* Task instructions:
Output word for word the lines from the one with "Exercise. Mark the aluminium rail left" to the final line of the data, both ends included, but skip the pictures.

─── Material provided ───

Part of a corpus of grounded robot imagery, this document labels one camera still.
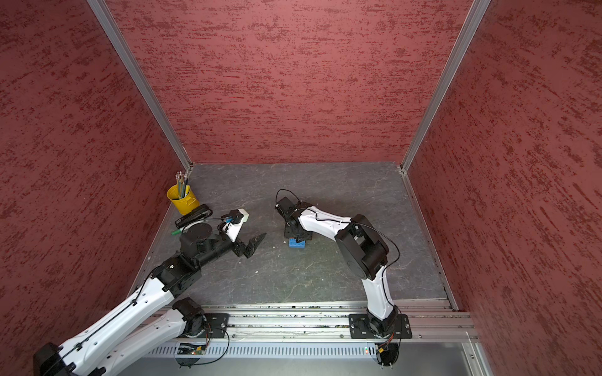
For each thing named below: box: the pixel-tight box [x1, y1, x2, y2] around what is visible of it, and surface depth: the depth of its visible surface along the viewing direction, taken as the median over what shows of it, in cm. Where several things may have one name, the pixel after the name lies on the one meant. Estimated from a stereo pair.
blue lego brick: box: [288, 238, 307, 249], surface depth 91 cm
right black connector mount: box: [374, 342, 399, 367], surface depth 71 cm
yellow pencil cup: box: [166, 184, 200, 216], surface depth 99 cm
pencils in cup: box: [175, 170, 191, 199], surface depth 97 cm
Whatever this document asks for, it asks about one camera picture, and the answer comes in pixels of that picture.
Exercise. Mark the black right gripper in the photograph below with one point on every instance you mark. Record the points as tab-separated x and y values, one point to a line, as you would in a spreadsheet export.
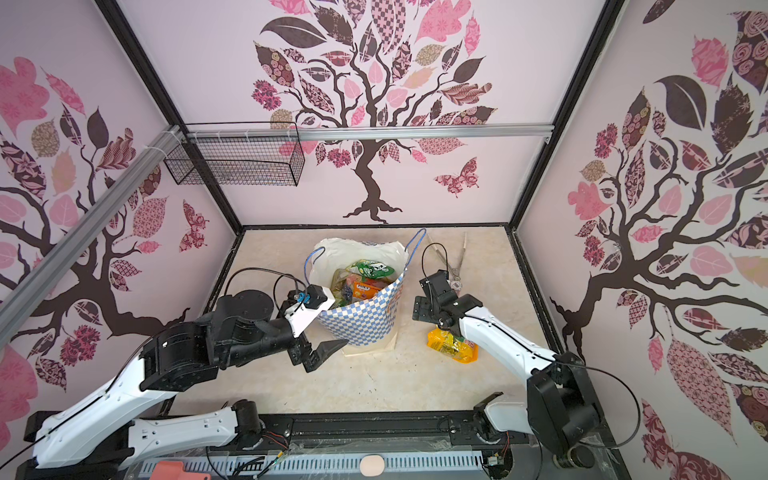
438	297

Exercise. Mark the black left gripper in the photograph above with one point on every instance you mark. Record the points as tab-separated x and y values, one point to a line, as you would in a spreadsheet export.
299	350

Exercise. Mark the yellow snack bag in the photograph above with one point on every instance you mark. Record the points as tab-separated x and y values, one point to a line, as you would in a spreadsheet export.
455	347

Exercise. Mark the orange snack bag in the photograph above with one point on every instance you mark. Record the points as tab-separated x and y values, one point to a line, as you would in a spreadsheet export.
360	290

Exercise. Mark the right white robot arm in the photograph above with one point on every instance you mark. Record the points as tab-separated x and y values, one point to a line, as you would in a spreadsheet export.
560	407

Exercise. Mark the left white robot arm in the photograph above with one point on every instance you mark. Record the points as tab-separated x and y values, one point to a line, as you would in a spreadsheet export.
105	433

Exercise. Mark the green snack bag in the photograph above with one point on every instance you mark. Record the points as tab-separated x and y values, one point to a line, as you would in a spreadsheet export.
371	269

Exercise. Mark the metal kitchen tongs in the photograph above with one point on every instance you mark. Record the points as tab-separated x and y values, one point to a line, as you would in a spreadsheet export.
453	268

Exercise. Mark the beige oval sticker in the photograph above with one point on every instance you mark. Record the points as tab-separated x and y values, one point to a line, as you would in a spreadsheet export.
372	466

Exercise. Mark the red object bottom edge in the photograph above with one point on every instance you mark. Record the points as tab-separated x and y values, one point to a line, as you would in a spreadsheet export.
175	470

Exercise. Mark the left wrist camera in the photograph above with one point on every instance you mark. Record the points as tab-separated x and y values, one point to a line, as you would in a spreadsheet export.
310	304

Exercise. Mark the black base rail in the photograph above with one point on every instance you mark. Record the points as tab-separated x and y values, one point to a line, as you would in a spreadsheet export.
372	429

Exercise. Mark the white vented cable duct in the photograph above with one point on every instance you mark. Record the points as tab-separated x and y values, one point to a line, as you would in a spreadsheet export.
320	466

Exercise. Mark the aluminium rail back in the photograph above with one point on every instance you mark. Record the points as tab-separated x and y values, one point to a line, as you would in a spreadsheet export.
378	133

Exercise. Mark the aluminium rail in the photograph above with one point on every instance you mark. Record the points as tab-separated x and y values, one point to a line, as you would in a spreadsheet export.
24	299
378	133

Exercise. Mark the black wire basket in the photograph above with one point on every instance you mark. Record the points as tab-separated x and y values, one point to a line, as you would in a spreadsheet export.
261	153

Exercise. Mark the aluminium rail left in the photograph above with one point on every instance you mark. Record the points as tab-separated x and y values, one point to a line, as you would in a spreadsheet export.
24	299

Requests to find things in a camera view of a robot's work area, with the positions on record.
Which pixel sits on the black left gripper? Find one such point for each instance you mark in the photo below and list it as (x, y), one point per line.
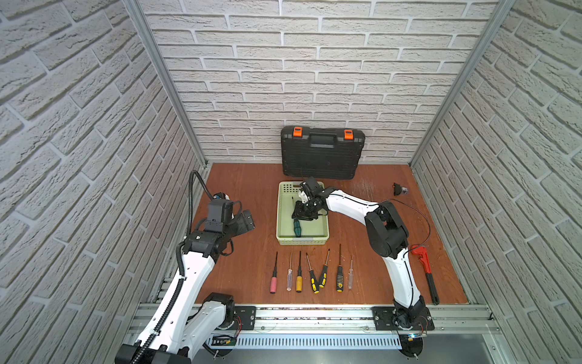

───

* Solution for this exercise:
Exercise. Mark the aluminium rail left in the photograph above with one point on every instance you mark. Record the points as tab-separated x and y values, one point to a line, as you would in a spreadsheet export.
24	299

Requests to find things in a camera view of a robot's work area, with the positions on record.
Which pixel sits on the black left gripper? Find one such point for each instance you mark in the photo below and list it as (x, y), one point per line.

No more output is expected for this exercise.